DIRECTIONS | An exact reproduction of the lines from the one with "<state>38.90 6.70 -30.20" to the end of the data below is required. No other lines may be included.

SUPPLIED MATERIAL |
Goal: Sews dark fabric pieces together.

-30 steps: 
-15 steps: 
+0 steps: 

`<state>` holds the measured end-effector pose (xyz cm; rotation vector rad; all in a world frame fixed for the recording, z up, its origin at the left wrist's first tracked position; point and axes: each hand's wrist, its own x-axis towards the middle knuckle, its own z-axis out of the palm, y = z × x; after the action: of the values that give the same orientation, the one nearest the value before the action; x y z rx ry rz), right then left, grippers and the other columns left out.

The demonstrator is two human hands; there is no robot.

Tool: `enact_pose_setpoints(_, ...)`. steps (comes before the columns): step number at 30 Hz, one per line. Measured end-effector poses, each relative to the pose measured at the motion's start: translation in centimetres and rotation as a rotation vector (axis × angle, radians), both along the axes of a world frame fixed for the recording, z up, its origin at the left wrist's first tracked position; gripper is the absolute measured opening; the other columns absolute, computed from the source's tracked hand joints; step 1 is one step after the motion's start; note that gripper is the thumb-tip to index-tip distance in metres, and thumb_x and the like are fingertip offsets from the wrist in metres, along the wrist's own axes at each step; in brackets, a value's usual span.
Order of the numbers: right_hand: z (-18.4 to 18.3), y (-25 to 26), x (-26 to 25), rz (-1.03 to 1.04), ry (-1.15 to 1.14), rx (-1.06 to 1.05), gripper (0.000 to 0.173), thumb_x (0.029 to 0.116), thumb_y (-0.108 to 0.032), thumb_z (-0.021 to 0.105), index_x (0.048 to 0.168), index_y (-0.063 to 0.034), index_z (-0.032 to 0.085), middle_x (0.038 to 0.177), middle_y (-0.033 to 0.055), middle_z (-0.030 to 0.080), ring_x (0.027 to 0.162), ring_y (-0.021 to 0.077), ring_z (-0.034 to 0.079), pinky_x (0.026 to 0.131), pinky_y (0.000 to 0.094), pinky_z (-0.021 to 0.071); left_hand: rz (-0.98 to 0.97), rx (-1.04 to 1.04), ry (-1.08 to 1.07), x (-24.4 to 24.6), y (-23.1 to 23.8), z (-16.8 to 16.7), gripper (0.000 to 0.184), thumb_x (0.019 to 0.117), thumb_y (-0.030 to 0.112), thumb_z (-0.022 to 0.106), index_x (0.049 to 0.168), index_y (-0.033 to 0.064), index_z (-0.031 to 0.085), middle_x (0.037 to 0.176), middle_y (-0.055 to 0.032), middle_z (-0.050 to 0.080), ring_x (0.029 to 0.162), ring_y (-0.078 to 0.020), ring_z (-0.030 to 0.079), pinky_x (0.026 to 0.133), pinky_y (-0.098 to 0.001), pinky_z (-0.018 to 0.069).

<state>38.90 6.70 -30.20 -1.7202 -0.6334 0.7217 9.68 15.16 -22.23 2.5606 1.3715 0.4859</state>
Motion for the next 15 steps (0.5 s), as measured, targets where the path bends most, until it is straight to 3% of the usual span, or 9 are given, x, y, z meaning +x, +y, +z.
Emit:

OUTPUT OF THE EXERCISE |
<state>38.90 6.70 -30.20 -1.7202 -0.6334 0.7217 9.68 15.16 -22.23 2.5606 1.3715 0.4859</state>
Motion for the next 15 steps (0.5 s), as measured, targets where the path bends most, until it is straight to 3% of the usual span, or 9 are given, x, y, z meaning +x, +y, +z.
Emit:

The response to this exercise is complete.